As news of the full scope of the breach of Office of Management and Budget systems emerges, Federal CIO Tony Scott launched a government-wide Cybersecurity Sprint on June 12, giving agencies 30 days to shore up their systems.
During the 30-day sprint, agencies are encouraged to patch all known vulnerabilities; use information provided by Homeland Security to identify and mitigate known threats; limit the number of privileged users and tighten access controls; and "dramatically accelerate" the use of personal identity verification (PIV) cards and other forms of multifactor identification.
Agencies will have to report to OMB and DHS if they are unable to accomplish any of these tasks within the 30-day window. Agencies will also have to report on their progress at the end of the sprint, as well as any challenges encountered.
"One of the big challenges of our time is cybersecurity," Scott said during the opening keynote of the CIO Council IT Symposium on June 15.
"Most of the systems, most of the technology you and I use every day was designed and architected in the 1970s or 1990s," he said, noting even newer systems are built on the same framework. "It's kind of like trying to put airbags on a '65 Mustang — it just wasn't designed for security, wasn't designed for safety."

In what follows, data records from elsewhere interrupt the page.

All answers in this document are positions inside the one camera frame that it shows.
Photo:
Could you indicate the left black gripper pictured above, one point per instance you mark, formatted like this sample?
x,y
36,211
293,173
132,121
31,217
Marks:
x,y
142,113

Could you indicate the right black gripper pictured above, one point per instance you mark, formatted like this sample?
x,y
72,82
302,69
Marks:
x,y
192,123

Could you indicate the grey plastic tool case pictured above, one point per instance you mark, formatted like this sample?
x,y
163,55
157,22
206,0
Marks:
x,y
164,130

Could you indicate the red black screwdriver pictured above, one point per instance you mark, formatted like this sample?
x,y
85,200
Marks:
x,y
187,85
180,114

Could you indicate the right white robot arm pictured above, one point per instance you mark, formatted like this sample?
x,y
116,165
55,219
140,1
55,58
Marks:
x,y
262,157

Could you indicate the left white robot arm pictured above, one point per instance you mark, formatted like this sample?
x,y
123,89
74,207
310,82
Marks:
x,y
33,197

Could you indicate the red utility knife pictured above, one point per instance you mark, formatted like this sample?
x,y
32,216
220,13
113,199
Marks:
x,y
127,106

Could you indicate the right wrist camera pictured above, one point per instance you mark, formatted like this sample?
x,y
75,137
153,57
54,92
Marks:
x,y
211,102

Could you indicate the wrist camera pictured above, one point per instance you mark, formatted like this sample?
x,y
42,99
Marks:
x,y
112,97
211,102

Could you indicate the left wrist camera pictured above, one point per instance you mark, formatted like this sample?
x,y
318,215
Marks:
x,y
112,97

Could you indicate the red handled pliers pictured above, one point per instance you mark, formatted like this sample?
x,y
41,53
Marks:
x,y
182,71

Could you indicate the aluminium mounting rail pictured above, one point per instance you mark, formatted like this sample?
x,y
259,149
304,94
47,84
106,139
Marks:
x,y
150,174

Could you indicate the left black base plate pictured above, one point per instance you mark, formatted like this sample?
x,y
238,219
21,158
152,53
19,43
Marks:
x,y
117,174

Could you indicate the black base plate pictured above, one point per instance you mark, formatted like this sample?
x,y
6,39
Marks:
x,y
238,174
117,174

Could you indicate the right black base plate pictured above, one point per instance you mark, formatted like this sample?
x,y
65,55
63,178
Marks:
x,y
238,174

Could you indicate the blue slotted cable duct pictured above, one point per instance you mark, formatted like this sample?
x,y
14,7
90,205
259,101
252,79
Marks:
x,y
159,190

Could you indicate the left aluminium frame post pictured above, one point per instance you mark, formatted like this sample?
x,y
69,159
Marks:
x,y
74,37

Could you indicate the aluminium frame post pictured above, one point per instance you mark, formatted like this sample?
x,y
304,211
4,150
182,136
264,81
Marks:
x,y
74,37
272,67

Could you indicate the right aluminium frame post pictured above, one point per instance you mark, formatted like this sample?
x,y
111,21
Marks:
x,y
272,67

Future systems need to be designed with cybersecurity at the center, Scott said, however agencies must also work to secure existing systems and protect federal information today.
The sprint includes eight priority areas for agencies to focus on:
- Protecting Data: Better protect data at rest and in transit;
- Improving Situational Awareness: Improve indication and warning;
- Increasing Cybersecurity Proficiency: Ensure a robust capacity to recruit and retain cybersecurity personnel;
- Increase Awareness: improve overall risk awareness by all users;
- Standardizing and Automating Processes: Decrease time needed to manage configurations and patch vulnerabilities;
- Controlling, Containing, and Recovering from Incidents: Contain malware proliferation, privilege escalation, and lateral movement. Quickly identify and resolve events and incidents;
- Strengthening Systems Lifecycle Security: Increase inherent security of platforms by buying more secure systems and retiring legacy systems in a timely manner; and
- Reducing Attack Surfaces: Decrease complexity and number of things defenders need to protect.
A Cybersecurity Sprint Team was also created, including members from OMB's E-Gov Cyber Unit, DHS, the National Security Council Cybersecurity Directorate and Defense Department. The team is charged with leading a 30-day review of "cybersecurity policies, procedures and practices," and issue a Federal Civilian Cybersecurity Strategy based on their findings.